Im Psalm 90 heißt es: „Lehre uns bedenken, dass wir sterben müssen, auf dass wir klug werden.“ Was für ein bewegender Text, auch dreitausend Jahre später. Wer die Grenze des Lebens nicht ignoriert, für den wird das tagtägliche Rennen nach Ruhm, Erfolg und Geld in ganz andere Zusammenhänge gesetzt. Sterben und Tod bringen Angst, Schmerz und Trauer mit sich. Nur denke ich, dass diese tiefen existentiellen Erfahrungen unser Leben nicht verschlechtern, sondern bereichern. Eine Krebsdiagnose lässt manches in anderem Blickwinkel erscheinen. Einen Sterbenden zu begleiten, gibt vielen Dingen eine neue Gewichtung. Wir lernen viel über das Leben in solchen existentiellen Situationen. Und wir erfahren unseren Glauben neu – gerade im Fragen, angesichts aller Zweifel und Ängste.
Im christlichen Glauben muss ich den Schmerz des Todes nicht leugnen. Die weinenden Frauen unter dem Kreuz zeigen sehr real, wie bitter es ist, einen lieben Menschen zu verlieren. Der Tod Jesu zeigt, wie schwer Sterben sein kann. Aber der Tod hat nicht die endgültige Macht. Dafür steht das Kreuz. Am Ende wird es sich nicht als Sackgasse eines jungen Lebens erweisen, sondern als Doppelpunkt hin zu neuem Leben.

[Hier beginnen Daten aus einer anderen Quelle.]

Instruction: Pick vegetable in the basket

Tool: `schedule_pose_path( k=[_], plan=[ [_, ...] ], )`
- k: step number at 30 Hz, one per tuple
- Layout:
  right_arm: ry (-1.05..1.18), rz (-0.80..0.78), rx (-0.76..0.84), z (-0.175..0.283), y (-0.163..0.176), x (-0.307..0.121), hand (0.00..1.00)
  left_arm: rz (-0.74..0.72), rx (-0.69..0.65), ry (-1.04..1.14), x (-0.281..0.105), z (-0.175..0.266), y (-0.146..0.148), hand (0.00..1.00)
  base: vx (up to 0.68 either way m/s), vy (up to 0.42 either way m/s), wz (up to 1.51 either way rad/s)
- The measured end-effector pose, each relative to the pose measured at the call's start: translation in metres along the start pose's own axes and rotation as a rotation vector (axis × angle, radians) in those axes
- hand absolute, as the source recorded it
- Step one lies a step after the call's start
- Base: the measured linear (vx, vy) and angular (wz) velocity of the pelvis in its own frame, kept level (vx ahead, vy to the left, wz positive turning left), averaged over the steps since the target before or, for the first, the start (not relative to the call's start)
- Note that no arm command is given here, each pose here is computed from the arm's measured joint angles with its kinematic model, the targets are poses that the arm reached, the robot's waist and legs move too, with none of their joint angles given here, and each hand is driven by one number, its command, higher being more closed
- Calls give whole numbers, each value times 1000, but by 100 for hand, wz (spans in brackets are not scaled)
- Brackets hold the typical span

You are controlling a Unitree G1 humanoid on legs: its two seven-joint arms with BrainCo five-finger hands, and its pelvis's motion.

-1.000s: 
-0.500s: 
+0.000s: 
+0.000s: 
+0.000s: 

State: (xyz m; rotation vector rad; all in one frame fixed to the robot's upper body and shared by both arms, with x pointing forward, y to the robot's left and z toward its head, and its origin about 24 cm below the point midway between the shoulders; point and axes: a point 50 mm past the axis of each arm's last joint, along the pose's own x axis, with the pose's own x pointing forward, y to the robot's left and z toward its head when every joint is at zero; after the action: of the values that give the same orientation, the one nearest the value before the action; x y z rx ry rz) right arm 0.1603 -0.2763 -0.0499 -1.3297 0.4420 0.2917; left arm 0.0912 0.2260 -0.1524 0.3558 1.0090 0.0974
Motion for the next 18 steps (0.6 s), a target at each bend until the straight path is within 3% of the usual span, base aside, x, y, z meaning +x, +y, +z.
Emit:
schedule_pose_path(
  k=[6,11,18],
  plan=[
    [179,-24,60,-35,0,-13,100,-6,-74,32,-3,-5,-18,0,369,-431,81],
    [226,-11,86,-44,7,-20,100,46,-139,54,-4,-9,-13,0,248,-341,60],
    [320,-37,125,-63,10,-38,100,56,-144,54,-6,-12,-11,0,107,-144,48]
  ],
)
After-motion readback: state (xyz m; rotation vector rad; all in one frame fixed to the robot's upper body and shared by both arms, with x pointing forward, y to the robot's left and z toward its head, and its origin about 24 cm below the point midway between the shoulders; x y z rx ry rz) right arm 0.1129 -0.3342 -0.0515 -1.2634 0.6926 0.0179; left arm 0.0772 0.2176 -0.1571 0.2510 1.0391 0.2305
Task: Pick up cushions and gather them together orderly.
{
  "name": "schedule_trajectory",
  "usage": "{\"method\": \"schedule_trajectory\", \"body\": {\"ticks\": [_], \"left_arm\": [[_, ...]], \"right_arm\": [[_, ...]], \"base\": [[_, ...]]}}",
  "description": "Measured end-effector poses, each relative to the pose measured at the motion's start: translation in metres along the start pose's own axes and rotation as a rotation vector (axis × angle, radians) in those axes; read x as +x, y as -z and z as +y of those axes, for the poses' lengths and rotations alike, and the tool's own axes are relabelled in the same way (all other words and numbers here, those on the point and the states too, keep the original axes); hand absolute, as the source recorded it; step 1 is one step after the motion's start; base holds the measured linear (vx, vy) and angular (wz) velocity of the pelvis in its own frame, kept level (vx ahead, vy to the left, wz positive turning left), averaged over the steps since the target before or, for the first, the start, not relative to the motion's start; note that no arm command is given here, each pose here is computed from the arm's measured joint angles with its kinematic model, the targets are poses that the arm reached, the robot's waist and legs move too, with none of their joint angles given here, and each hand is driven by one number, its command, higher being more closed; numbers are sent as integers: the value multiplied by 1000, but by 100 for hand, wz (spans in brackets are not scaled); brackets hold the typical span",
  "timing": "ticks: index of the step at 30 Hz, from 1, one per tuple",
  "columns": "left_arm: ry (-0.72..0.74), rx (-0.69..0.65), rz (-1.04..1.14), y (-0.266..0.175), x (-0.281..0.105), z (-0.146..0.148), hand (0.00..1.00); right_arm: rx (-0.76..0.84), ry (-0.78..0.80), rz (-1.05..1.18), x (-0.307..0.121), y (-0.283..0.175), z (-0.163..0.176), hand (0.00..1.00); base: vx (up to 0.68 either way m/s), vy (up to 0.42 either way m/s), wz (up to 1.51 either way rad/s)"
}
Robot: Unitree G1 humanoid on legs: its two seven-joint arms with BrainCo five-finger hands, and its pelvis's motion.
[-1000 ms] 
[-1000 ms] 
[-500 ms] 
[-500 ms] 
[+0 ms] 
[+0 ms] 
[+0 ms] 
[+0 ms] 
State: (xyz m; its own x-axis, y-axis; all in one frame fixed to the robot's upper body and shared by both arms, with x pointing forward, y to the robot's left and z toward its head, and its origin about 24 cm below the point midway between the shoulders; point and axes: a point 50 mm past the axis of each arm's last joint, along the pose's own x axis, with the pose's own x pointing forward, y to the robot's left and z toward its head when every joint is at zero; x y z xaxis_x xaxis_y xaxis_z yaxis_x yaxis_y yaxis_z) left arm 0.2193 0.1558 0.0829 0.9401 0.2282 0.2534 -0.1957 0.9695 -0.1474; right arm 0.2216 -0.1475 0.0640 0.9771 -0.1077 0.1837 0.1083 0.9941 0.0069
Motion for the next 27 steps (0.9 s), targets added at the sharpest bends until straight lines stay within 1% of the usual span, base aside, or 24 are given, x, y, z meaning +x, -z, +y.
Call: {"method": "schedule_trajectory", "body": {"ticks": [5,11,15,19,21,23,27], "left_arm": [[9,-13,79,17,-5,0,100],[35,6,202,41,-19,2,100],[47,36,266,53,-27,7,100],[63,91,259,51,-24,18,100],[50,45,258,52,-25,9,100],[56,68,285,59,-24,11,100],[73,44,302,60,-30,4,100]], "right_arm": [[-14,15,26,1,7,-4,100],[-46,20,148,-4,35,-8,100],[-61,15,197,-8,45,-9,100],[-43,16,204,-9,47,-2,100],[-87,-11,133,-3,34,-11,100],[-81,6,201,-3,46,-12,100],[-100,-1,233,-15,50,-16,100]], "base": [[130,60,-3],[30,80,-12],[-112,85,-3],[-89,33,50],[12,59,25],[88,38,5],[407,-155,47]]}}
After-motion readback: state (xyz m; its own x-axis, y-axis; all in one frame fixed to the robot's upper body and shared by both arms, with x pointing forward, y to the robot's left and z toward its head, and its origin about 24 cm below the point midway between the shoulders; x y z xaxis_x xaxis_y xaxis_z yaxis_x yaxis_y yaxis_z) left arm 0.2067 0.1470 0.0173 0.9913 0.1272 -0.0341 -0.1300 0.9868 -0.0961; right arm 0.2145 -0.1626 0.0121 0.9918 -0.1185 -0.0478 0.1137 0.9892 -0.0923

Das kann niemand beweisen, das kann nur geglaubt und gehofft werden. Zeigt die Horizontale des Kreuzes den Horizont, die Begrenztheit des irdischen Lebens auf, weist die Vertikale in Richtung Himmel und Gottes Ewigkeit, in der alles neu werden kann. So drückt es der zweite Petrusbrief voller Hoffnung aus (3,13): „Wir warten aber auf einen neuen Himmel und eine neue Erde nach seiner Verheißung, in denen Gerechtigkeit wohnt.“ Die ausgebreiteten Arme des selbst leidenden Jesus sind auch ausgestreckt hin zu den anderen, die leiden. Von der Erde her weist das Kreuz gleichzeitig auf den Himmel hin, die Zukunft bei Gott, auf die wir hoffen dürfen.
Für mich sind Gespräche über Sterben und Tod immer eine Bereicherung. Selten ist ein Gespräch so existentiell und tiefgründig. Ich kann nur ermutigen: Wir müssen nicht alles auf uns zukommen lassen, verdrängen, sondern können ja auch gestalten, wie wir mit Krankheit umgehen, wie wir alt werden, wie wir sterben wollen.
Natürlich müssen wir nicht alle jeden Tag über das Sterben reden. Aber es gibt unendlich viele Geburtsvorbereitungskurse, was machen werdende Eltern da heute nicht alles. Nur auf das Sterben will sich niemand vorbereiten, dabei ist das doch wichtig für uns und unsere Angehörigen.
Jesus spricht davon, dass diejenigen, die an ihn glauben, ewiges Leben haben werden. Nach hebräischem Verständnis meint der Begriff der „Ewigkeit“ so viel wie „Teilhaben an der kommenden Welt“. Das ist weniger ein Rätsel, das wir lösen könnten, als das große Geheimnis Gottes. Heinz Zahrnt schreibt: „Wohin Gott durch den Tod uns führt, bleibt ein Geheimnis. Mit einem Geheimnis aber kann man leben, wenn man Vertrauen hat.“ Um solches Vertrauen geht es im christlichen Glauben.